WHAT TO WORK ON: Repeat verbatim, and only, the lines of the data below, beginning at the line that contains "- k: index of" and stopping after the line that contains "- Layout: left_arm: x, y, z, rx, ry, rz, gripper".

*** Opening RECORDED INFORMATION ***

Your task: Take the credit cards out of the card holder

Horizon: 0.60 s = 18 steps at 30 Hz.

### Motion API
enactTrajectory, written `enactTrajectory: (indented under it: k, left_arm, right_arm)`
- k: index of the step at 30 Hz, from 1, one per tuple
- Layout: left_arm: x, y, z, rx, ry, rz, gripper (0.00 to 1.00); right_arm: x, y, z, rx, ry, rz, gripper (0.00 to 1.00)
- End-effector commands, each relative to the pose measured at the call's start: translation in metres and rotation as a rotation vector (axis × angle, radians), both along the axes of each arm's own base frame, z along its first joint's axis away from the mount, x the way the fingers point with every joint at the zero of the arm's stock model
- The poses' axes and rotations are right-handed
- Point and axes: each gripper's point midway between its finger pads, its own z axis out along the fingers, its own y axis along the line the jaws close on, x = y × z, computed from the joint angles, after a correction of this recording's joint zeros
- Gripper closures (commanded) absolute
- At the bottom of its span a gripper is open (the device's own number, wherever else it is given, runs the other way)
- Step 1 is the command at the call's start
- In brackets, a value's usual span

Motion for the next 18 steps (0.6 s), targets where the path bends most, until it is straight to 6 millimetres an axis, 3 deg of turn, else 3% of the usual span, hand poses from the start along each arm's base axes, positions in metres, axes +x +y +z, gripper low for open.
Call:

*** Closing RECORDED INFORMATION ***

RESPONSE TO THIS EXERCISE:
- k: index of the step at 30 Hz, from 1, one per tuple
- Layout: left_arm: x, y, z, rx, ry, rz, gripper (0.00 to 1.00); right_arm: x, y, z, rx, ry, rz, gripper (0.00 to 1.00)

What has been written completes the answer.